• Exercise aim: Below is a block of records; please copy all of them exactly.

• Data:
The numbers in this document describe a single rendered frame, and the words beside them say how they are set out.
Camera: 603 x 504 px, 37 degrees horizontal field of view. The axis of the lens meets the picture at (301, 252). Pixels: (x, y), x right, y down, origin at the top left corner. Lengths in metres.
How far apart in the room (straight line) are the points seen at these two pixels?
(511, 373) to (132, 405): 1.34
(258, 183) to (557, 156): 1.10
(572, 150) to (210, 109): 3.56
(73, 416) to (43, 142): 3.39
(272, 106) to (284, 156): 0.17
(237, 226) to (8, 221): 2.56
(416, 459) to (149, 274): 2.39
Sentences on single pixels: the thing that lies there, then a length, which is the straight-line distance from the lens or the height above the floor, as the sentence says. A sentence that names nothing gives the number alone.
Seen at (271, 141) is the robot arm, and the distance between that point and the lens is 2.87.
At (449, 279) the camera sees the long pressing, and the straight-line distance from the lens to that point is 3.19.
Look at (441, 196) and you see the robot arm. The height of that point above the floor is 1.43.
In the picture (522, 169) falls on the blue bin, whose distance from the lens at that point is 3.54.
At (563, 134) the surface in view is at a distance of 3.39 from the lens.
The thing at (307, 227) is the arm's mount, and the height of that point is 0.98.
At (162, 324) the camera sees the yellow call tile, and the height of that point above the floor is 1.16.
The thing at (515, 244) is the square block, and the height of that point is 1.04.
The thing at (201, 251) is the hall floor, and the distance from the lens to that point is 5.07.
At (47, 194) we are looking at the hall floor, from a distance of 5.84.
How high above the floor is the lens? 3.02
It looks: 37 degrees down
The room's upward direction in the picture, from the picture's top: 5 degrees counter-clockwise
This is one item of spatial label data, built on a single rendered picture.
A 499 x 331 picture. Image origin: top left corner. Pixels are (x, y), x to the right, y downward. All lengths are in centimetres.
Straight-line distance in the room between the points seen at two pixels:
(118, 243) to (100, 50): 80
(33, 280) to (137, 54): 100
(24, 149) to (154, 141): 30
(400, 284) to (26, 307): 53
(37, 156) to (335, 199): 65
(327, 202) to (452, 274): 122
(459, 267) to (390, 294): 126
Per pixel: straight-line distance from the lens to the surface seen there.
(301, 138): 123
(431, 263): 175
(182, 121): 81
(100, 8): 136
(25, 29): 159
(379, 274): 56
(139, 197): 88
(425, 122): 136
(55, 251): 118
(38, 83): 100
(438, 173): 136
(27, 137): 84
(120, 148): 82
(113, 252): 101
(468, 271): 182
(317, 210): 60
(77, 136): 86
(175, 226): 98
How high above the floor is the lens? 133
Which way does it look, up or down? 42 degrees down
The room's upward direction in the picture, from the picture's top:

• Response to the exercise:
The numbers in this document describe a single rendered frame, and the words beside them say how they are set out.
Camera: 603 x 504 px, 37 degrees horizontal field of view. The axis of the lens meets the picture at (301, 252). Pixels: (x, y), x right, y down, origin at the top left corner. Lengths in metres.
How far apart in the room (straight line) are the points seen at these two pixels?
(511, 373) to (132, 405): 1.34
(258, 183) to (557, 156): 1.10
(572, 150) to (210, 109): 3.56
(73, 416) to (43, 142): 3.39
(272, 106) to (284, 156): 0.17
(237, 226) to (8, 221): 2.56
(416, 459) to (149, 274): 2.39
Sentences on single pixels: the thing that lies there, then a length, which is the straight-line distance from the lens or the height above the floor, as the sentence says. A sentence that names nothing gives the number alone.
Seen at (271, 141) is the robot arm, and the distance between that point and the lens is 2.87.
At (449, 279) the camera sees the long pressing, and the straight-line distance from the lens to that point is 3.19.
Look at (441, 196) and you see the robot arm. The height of that point above the floor is 1.43.
In the picture (522, 169) falls on the blue bin, whose distance from the lens at that point is 3.54.
At (563, 134) the surface in view is at a distance of 3.39 from the lens.
The thing at (307, 227) is the arm's mount, and the height of that point is 0.98.
At (162, 324) the camera sees the yellow call tile, and the height of that point above the floor is 1.16.
The thing at (515, 244) is the square block, and the height of that point is 1.04.
The thing at (201, 251) is the hall floor, and the distance from the lens to that point is 5.07.
At (47, 194) we are looking at the hall floor, from a distance of 5.84.
How high above the floor is the lens? 3.02
It looks: 37 degrees down
The room's upward direction in the picture, from the picture's top: 5 degrees counter-clockwise
This is one item of spatial label data, built on a single rendered picture.
A 499 x 331 picture. Image origin: top left corner. Pixels are (x, y), x to the right, y downward. All lengths are in centimetres.
Straight-line distance in the room between the points seen at two pixels:
(118, 243) to (100, 50): 80
(33, 280) to (137, 54): 100
(24, 149) to (154, 141): 30
(400, 284) to (26, 307): 53
(37, 156) to (335, 199): 65
(327, 202) to (452, 274): 122
(459, 267) to (390, 294): 126
Per pixel: straight-line distance from the lens to the surface seen there.
(301, 138): 123
(431, 263): 175
(182, 121): 81
(100, 8): 136
(25, 29): 159
(379, 274): 56
(139, 197): 88
(425, 122): 136
(55, 251): 118
(38, 83): 100
(438, 173): 136
(27, 137): 84
(120, 148): 82
(113, 252): 101
(468, 271): 182
(317, 210): 60
(77, 136): 86
(175, 226): 98
How high above the floor is the lens? 133
Which way does it look, up or down? 42 degrees down
The room's upward direction in the picture, from the picture's top:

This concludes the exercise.